A brown Ford Sedan was parked up just in front of them. Two guys in the front. Street clothes and earpieces. One of them was drinking something from a thermos cup.

‘The FBI are here. Protection detail for the witness, Teresa Vasquez,’ said Bloch.

‘That’s fine. We won’t interfere. The Sandman dumped her body in that alley. Let’s take a look there first.’

‘And what exactly are we gonna do ?’ asked Bloch.

‘We’re going to lick our fingers and stick them in the air.’

Surprisingly there are few large, open alleyways in Manhattan. Most of them are gated. This one was open. Bloch watched Lake lead the way. He walked slowly, but confidently. There was a little swagger to his step. Yet he didn’t seem to be aware of it. He was not a self-conscious man. If he were, he’d shave that stubble, iron his shirt and get his suit pressed. She got the sense that all of his focus was outside of himself. As if he could talk intensely on a complicated subject for hours without realizing his ass was on fire.

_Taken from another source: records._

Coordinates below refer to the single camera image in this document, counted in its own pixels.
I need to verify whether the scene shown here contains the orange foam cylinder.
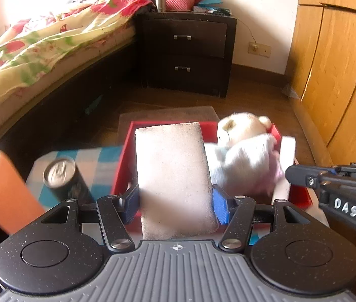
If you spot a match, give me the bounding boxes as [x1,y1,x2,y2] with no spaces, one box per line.
[0,149,46,236]

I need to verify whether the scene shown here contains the dark wooden nightstand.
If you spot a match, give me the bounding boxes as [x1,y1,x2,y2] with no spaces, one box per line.
[135,8,238,99]

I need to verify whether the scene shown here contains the smooth white sponge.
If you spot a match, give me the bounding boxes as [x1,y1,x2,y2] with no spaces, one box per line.
[272,135,296,203]

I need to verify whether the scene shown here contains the wall socket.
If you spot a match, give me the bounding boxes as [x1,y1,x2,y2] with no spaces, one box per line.
[248,42,272,58]

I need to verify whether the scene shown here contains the wooden wardrobe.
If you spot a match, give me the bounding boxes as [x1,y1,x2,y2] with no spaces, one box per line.
[286,0,356,258]

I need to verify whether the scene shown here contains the blue checked cloth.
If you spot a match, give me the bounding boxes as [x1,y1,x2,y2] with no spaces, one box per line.
[27,145,331,246]

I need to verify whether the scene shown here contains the floral quilt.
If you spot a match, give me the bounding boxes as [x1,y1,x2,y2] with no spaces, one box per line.
[0,0,153,123]

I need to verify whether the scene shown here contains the grey floor mat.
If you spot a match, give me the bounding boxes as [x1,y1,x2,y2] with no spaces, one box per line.
[119,105,220,139]

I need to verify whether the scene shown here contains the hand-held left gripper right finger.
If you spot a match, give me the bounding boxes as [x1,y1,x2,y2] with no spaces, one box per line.
[212,185,306,255]

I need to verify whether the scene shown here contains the red box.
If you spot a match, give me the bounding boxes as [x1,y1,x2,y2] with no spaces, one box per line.
[110,120,315,236]

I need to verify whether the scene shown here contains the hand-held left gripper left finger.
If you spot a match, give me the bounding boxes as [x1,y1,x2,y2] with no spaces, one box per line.
[38,184,140,255]

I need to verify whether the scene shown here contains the white teddy bear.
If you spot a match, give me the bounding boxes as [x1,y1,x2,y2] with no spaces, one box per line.
[205,134,287,197]

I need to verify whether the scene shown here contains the thin wall cable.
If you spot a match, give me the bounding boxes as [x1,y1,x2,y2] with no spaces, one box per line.
[236,17,258,49]

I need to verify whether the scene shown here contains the coarse white sponge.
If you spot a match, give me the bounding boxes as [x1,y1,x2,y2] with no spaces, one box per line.
[135,121,219,241]

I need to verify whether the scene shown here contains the clear plastic scrap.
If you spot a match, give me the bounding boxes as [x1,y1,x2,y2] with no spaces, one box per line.
[282,85,298,99]

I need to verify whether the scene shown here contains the dark wooden bed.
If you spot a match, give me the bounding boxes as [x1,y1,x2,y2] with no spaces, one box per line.
[0,0,155,177]

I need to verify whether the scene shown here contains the dark drink can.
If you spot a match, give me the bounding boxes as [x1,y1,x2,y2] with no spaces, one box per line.
[43,157,95,206]

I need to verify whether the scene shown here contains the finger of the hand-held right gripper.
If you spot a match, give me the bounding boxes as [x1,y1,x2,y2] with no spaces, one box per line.
[285,164,339,193]

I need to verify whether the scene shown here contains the cream teddy bear plush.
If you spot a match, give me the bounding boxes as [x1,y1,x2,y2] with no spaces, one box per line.
[217,111,273,148]

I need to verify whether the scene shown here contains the blue paper items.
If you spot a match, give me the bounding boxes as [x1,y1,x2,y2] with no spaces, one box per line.
[197,0,225,9]

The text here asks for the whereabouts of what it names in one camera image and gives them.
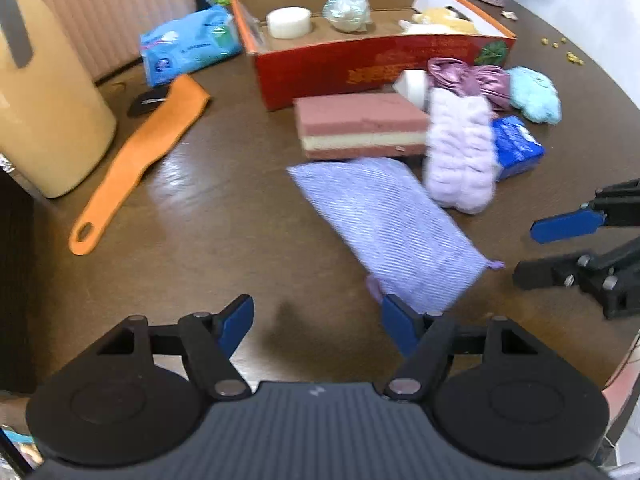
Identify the beige thermos jug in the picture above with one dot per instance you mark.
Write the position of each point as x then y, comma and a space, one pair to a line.
50, 110

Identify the purple satin bonnet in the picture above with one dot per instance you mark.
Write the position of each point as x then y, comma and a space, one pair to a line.
475, 82

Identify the lilac fluffy towel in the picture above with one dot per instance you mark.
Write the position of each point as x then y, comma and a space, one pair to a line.
460, 155

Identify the red cardboard box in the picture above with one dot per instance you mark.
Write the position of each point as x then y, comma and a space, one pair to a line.
325, 70

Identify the small seashell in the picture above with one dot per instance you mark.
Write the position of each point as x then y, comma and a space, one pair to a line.
509, 15

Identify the blue tissue pack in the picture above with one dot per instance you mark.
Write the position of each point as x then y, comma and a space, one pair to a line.
520, 147

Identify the pink ribbed suitcase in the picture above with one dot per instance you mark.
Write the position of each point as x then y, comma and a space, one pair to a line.
110, 10

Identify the white wedge sponge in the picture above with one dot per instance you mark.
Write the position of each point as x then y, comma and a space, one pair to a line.
412, 87

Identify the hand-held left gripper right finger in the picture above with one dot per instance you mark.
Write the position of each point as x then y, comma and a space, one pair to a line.
400, 326

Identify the scattered yellow crumbs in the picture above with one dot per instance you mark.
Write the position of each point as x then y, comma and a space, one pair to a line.
574, 58

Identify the orange plastic shoehorn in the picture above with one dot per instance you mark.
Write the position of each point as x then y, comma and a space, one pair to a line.
150, 135

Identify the clear wrapped ball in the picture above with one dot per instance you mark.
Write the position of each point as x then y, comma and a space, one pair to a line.
346, 9

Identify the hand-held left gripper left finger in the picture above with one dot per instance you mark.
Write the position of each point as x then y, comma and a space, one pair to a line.
235, 319

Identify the yellow plush toy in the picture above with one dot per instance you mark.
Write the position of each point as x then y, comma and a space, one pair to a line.
440, 21

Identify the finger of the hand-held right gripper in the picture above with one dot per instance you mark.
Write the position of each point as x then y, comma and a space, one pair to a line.
567, 226
550, 269

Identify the blue wet wipes pack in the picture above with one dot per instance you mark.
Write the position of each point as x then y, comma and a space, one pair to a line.
192, 45

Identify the lilac striped cloth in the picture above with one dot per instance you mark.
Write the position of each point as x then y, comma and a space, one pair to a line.
390, 220

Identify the pink and cream sponge block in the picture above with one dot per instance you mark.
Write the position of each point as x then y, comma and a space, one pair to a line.
360, 120

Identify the light blue plush toy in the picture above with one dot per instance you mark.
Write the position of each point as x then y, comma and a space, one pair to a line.
535, 95

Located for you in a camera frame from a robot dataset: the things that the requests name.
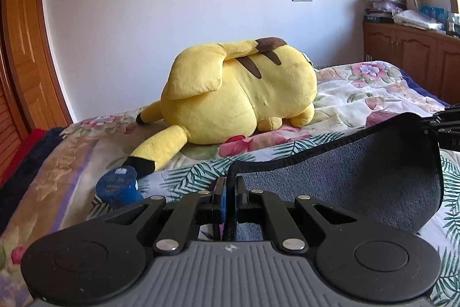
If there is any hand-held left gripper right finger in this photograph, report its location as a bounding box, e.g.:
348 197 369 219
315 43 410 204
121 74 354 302
230 180 364 254

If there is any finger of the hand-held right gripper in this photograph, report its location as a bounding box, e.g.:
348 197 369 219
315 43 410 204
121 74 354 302
420 107 460 135

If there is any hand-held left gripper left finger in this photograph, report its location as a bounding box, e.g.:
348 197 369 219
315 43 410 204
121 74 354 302
85 178 228 256

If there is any grey towel with black edge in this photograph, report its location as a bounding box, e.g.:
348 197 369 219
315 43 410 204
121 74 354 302
227 112 445 242

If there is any dark blue bed sheet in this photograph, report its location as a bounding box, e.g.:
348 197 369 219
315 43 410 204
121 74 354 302
400 75 451 108

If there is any wooden cabinet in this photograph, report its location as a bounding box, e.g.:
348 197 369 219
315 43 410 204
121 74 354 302
362 21 460 107

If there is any yellow plush toy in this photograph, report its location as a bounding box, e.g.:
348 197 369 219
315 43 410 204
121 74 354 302
124 37 318 177

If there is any floral printed blanket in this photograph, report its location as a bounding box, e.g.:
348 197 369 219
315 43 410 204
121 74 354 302
0 62 460 307

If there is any blue round container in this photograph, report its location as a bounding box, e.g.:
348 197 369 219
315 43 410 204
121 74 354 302
95 166 144 211

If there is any folded white cloth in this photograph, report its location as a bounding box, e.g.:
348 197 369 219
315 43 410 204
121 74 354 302
392 9 446 30

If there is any blue box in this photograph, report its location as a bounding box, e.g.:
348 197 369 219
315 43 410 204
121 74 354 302
419 5 447 20

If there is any stack of books and cloths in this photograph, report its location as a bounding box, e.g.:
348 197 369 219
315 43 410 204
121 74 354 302
363 0 407 23

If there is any dark blue cloth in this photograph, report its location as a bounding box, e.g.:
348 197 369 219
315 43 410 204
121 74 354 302
0 126 68 234

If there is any red cloth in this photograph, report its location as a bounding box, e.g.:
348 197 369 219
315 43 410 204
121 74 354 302
0 128 48 183

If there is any louvered wooden wardrobe door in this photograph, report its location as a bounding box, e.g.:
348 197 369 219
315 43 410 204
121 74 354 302
0 75 30 182

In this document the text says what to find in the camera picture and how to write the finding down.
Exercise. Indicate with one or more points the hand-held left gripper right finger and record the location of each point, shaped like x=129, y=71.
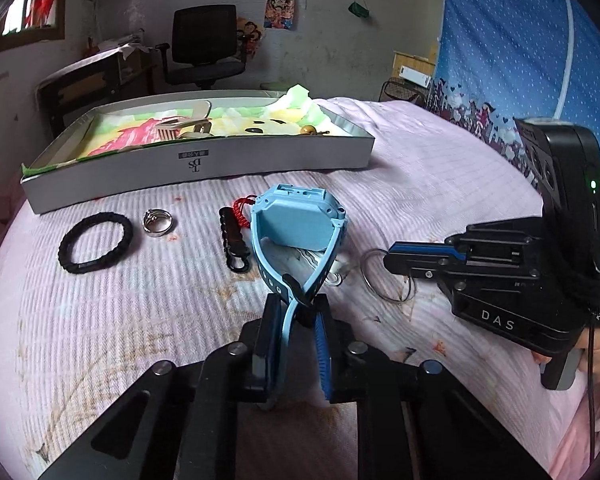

The alleyway was perhaps fifteen feet wide but didn’t feel so spacious. The iron fire escapes on the buildings either side narrowed the gap. Bloch looked up toward the oyster-colored clouds. At the top of the buildings the ironwork fire escapes seemed thin, inky traces against the paper sky. Apart from three dumpsters and some garbage and cardboard boxes piled beside them, the alleyway was empty. Even though it wasn’t jam packed with garbage it sure smelled like it. The alley went on for fifty feet, dog legged left for another twenty. The red brickwork was dirty and chipped here and there, and there were even some fly posters stuck to the wall. One for a rock band advertising a gig that happened three years ago, and some others that the elements had torn down off the brick, leaving only ripped fragments of paper clinging to the wall.

It was a sad place to die.

‘They never found Lilian’s cameo brooch,’ said Lake. ‘And it was her mother, Joan Parker, who informed police it was missing. That cameo belonged to Joan’s mother, Lilian’s grandmother. The rest of the victims’ families will have the jewelry returned after the trial. It means so much to Joan and they can’t find that piece.’

‘I read her statement. Daniel Miller probably still has that brooch hidden somewhere.’

Bloch had brought her iPad from the car. She switched it on and opened the zip folder. Denise had scanned every document in the Carrie Miller case onto the firm’s computer system. Every piece of evidence, every motion, every scrap of paper was indexed so that it could be accessed in seconds. Double tapping on the file marked ‘Lilian Parker,’ Bloch brought up all the witness statements and photographs of the scene. Lilian had been found atop a dumpster, on a hot night – June 3 last year. She was dressed in jeans, boots and a white tee. He left her like all the others, mutilated and with sand poured over the body and into the empty eye cavities.

No one had heard anything. None of the occupants of the buildings on either side of the alley. Several stated they had their windows open because it was so hot, and they complained about the smell of garbage, and the noise from the damn cats, but the heat was worse than the shrill baying of alley cats.

Lake stopped at the dumpsters, which were gathered in a row on the left, just before the alley turned.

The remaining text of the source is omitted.